▶ _About this exercise_: Output the entries word for word. Omit images.

Provided data: Begin

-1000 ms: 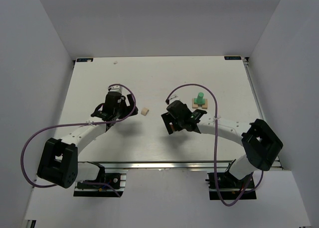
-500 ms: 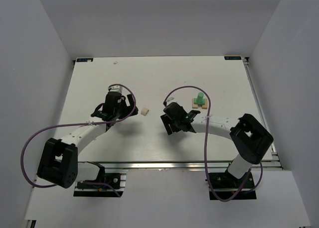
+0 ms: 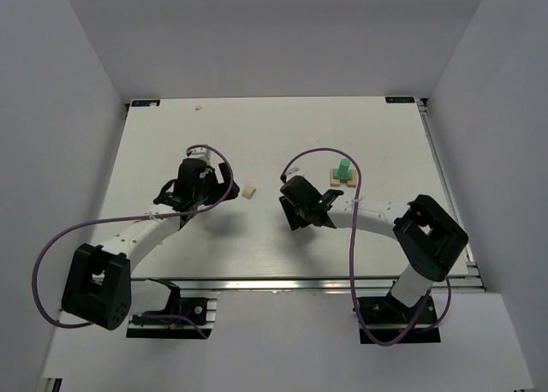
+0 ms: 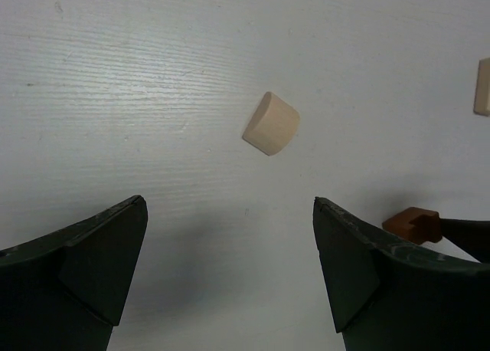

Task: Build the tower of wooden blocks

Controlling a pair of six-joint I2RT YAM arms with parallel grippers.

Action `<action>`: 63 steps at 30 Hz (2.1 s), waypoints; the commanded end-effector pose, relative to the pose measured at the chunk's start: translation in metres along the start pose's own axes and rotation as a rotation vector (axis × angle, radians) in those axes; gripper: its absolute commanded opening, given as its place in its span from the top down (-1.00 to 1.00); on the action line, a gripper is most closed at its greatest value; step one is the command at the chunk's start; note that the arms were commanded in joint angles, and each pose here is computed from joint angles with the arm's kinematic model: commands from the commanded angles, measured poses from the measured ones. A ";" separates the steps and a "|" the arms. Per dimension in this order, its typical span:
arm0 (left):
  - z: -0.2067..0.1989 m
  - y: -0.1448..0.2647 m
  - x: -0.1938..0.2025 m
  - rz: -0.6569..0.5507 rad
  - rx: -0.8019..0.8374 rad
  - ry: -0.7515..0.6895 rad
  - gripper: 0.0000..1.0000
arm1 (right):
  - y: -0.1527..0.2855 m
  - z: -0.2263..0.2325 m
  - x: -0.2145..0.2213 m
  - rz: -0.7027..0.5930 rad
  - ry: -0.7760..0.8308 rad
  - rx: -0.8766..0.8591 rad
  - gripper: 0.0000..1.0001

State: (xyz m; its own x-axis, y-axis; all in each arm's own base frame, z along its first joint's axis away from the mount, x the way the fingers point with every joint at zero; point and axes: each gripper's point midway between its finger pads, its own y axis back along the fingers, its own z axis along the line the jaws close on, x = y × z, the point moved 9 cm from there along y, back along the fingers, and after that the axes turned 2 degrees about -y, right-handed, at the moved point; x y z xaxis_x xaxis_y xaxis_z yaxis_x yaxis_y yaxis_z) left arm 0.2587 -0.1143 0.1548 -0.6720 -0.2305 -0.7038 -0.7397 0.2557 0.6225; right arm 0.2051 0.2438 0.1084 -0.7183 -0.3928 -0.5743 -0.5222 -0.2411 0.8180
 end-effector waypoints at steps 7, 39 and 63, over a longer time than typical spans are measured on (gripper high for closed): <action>-0.032 0.024 -0.004 -0.048 0.379 -0.085 -0.96 | 0.031 0.002 -0.025 -0.142 -0.168 -0.328 0.39; -0.159 0.083 0.012 -0.420 0.890 -0.670 -0.10 | 0.154 -0.029 -0.035 -0.315 -0.543 -1.375 0.44; -0.180 0.061 0.001 -0.303 0.855 -0.863 0.94 | 0.150 -0.103 -0.038 -0.539 -0.726 -0.846 -0.79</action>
State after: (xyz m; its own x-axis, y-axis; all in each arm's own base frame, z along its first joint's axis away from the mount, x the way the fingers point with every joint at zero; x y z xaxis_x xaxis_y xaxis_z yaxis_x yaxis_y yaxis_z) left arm 0.1997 -0.2652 0.2521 -0.0154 0.1796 -0.9836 -0.3749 0.9109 0.1722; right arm 0.1909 0.1533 0.2499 -0.7977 0.3881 -0.4615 -0.4584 -0.8876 0.0458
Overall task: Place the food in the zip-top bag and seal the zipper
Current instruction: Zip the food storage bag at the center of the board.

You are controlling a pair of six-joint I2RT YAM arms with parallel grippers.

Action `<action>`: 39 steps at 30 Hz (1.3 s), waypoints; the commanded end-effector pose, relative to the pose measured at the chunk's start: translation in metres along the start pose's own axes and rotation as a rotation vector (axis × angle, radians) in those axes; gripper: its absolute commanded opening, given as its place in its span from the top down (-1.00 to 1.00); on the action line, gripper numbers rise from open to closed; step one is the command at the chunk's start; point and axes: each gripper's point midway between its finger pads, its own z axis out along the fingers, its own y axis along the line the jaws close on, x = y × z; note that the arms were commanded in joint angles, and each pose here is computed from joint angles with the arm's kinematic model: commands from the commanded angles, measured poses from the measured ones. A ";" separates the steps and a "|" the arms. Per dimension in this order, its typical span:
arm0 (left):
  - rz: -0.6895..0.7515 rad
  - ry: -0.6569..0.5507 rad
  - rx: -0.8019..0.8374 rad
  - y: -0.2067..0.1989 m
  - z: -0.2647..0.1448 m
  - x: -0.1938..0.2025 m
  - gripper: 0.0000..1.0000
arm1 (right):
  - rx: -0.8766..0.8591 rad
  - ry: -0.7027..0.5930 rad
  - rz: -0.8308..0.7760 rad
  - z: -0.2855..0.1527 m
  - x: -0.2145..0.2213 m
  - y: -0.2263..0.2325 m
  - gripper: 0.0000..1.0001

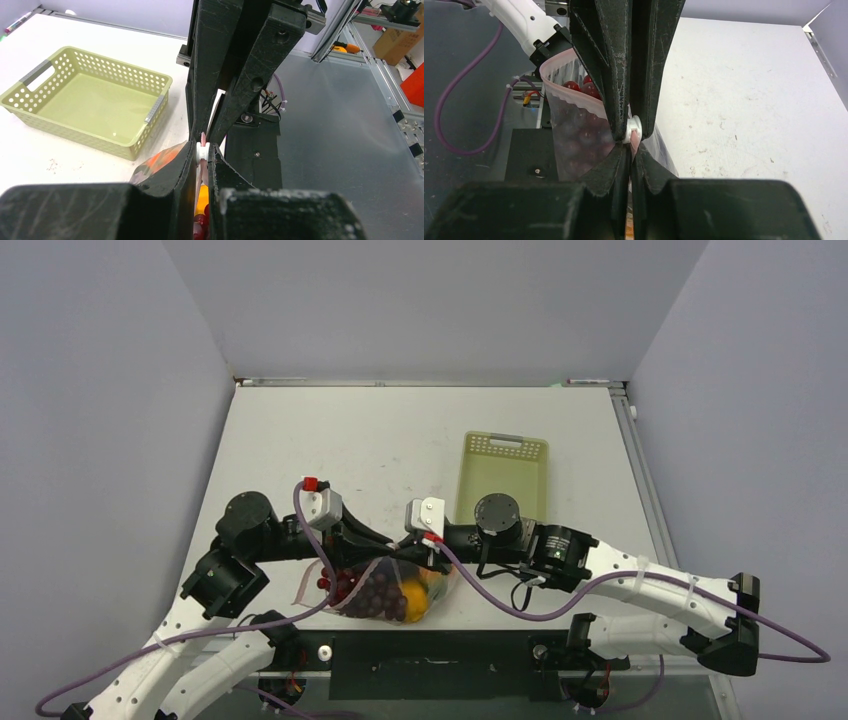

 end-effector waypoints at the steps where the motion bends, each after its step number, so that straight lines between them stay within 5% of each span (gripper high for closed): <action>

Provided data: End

▶ _Answer for this exercise_:
-1000 ms: 
-500 ms: 
+0 ms: 
+0 ms: 

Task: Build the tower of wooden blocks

Controlling a pair of six-joint I2RT YAM arms with parallel grippers.

Action `<action>`: 63 steps at 30 Hz (2.1 s), waypoints; the commanded end-effector pose, relative to the pose measured at the chunk's start: translation in metres along the start pose's own axes and rotation as a rotation vector (axis × angle, radians) in those axes; gripper: its absolute commanded opening, given as its place in its span from the top down (-1.00 to 1.00); on the action line, a gripper is most closed at its greatest value; step one is the command at the chunk's start; note that the arms were commanded in joint angles, and each pose here is computed from joint angles with the arm's kinematic model: commands from the commanded angles, measured poses from the measured ones. A ";" separates the steps and a "|" the arms. Per dimension in this order, its typical span:
arm0 (left):
  - z: -0.2067..0.1989 m
  - y: -0.1448..0.2647 m
  - x: -0.1938..0.2025 m
  - rz: -0.6569..0.5507 rad
  - rx: -0.8019..0.8374 rad
  - ry: -0.7515..0.6895 rad
  - gripper: 0.0000..1.0000
arm1 (right):
  - y: -0.1527..0.2855 m
  - z: -0.2263..0.2325 m
  - x: -0.2145..0.2213 m
  - rz: -0.7027..0.5930 rad
  - ry: -0.7760..0.8308 rad
  - rx: -0.8766..0.8591 rad
  - gripper: 0.0000..1.0001

State: (xyz m; its own x-axis, y-axis; all in each arm's own base frame, z along its first joint's axis away from the mount, x the way the fingers point with every joint at zero; point and axes: each gripper's point midway between its finger pads, its own y axis back along the fingers, its own z axis along the line the jaws close on, x = y × z, the point moved 9 cm from there along y, back along the fingers, and after that the axes turned 2 degrees about -y, right-handed, at the moved point; x y z xaxis_x xaxis_y xaxis_z yaxis_x yaxis_y yaxis_z) left arm 0.2587 -0.1143 0.1548 -0.6720 -0.2305 -0.7038 -0.7397 0.2557 0.6225; right arm 0.2051 0.2438 0.1084 -0.7183 -0.3928 -0.5743 -0.5222 -0.2411 0.8180
 end-effector waypoints at steps 7, 39 and 63, over a longer time than typical spans are measured on (gripper high for closed): <action>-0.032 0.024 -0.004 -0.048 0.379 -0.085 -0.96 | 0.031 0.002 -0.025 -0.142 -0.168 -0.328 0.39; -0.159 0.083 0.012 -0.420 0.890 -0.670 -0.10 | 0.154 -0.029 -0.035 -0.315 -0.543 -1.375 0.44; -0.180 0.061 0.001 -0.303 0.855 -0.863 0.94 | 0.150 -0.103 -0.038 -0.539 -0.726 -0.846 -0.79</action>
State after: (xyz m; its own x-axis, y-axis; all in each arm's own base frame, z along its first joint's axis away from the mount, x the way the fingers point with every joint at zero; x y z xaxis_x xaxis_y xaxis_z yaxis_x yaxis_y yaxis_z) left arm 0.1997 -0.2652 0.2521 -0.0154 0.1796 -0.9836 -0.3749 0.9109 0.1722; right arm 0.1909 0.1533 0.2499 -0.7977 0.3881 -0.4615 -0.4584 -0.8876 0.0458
Overall task: Place the food in the zip-top bag and seal the zipper
Current instruction: Zip the food storage bag at the center of the board.

You are controlling a pair of six-joint I2RT YAM arms with parallel grippers.

Action `<action>`: 39 steps at 30 Hz (1.3 s), waypoints; the commanded end-effector pose, relative to the pose measured at the chunk's start: translation in metres along the start pose's own axes and rotation as a rotation vector (axis × angle, radians) in those axes; gripper: its absolute commanded opening, given as its place in its span from the top down (-1.00 to 1.00); on the action line, gripper numbers rise from open to closed; step one is the command at the chunk's start; point and axes: each gripper's point midway between its finger pads, its own z axis out along the fingers, its own y axis along the line the jaws close on, x = y × z; note that the arms were commanded in joint angles, and each pose here is computed from joint angles with the arm's kinematic model: commands from the commanded angles, measured poses from the measured ones. A ";" separates the steps and a "|" the arms. Per dimension in this order, its typical span:
arm0 (left):
  - rz: -0.6895..0.7515 rad
  - ry: -0.6569..0.5507 rad
  - rx: -0.8019..0.8374 rad
  - y: -0.2067..0.1989 m
  - z: -0.2647..0.1448 m
  - x: -0.1938..0.2025 m
  - gripper: 0.0000..1.0000
arm1 (right):
  - rx: -0.8766..0.8591 rad
  - ry: -0.7027..0.5930 rad
  - rz: -0.8308..0.7760 rad
  - z: -0.2855..0.1527 m
  - x: -0.2145..0.2213 m
  - y: -0.2263..0.2325 m
  - gripper: 0.0000..1.0001


 end-effector waypoints at the steps where the motion bends, each after its step number, so that straight lines between them stay within 5% of each span (gripper high for closed): <action>

This exercise requires no further output.